■ **Raw data**
***
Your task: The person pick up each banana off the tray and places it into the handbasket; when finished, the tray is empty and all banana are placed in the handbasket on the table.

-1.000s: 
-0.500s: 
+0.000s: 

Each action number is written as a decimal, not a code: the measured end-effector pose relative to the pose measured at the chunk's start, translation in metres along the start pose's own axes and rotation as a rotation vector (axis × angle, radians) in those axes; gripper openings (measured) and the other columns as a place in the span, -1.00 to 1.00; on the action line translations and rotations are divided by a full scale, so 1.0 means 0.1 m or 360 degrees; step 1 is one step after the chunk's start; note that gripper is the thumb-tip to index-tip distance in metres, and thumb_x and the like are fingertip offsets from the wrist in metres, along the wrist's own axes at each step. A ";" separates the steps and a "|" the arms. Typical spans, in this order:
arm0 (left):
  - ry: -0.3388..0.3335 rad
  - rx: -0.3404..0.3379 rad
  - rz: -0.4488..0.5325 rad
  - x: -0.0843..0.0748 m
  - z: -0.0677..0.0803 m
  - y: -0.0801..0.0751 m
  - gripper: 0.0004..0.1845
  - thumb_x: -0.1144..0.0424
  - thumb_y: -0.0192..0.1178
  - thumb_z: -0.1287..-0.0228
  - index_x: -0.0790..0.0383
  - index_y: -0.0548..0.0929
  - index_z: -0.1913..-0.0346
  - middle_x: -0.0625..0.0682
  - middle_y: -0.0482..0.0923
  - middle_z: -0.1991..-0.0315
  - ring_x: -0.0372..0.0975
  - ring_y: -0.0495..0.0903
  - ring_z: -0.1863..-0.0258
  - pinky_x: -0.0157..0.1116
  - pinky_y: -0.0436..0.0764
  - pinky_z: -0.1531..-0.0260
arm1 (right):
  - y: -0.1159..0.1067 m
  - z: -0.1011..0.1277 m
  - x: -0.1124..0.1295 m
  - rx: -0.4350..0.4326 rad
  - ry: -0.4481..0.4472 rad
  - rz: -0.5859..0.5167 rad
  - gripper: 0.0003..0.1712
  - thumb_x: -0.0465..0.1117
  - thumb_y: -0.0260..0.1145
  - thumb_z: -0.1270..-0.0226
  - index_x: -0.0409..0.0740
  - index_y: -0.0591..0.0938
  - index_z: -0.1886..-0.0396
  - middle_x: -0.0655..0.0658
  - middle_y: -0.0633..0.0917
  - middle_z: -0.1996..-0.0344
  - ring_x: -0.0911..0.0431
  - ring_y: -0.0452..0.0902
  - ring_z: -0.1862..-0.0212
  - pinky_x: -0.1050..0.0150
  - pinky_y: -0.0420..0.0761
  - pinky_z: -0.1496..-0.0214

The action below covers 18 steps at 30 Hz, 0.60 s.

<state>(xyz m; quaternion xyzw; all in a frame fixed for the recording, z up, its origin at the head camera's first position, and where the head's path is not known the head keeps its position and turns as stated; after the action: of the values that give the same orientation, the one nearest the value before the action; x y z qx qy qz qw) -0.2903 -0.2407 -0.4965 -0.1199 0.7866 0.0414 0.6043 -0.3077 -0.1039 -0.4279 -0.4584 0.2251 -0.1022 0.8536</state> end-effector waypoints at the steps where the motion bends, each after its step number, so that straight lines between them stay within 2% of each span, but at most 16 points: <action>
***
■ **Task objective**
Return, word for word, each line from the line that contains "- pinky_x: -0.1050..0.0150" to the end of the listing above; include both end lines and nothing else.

■ **Response area**
  - pinky_x: -0.1050..0.0150
  - pinky_y: -0.0420..0.0761
  - pinky_z: -0.1496..-0.0214

The action below covers 18 steps at 30 Hz, 0.60 s.

<state>(xyz m; quaternion xyzw; all in a frame fixed for the recording, z up, its origin at the head camera's first position, and where the head's path is not known the head keeps its position and turns as stated; after the action: of the values that give the same orientation, the one nearest the value before the action; x y z qx qy qz qw) -0.2903 -0.2407 -0.4965 -0.1199 0.7866 0.0414 0.6043 -0.3077 -0.1039 -0.4279 -0.4584 0.2251 -0.1022 0.8536</state> end-effector waypoints at the steps where the motion bends, each after its step number, so that straight lines between them stay within 2% of each span, but at most 16 points: <action>

This completes the answer to the exercise.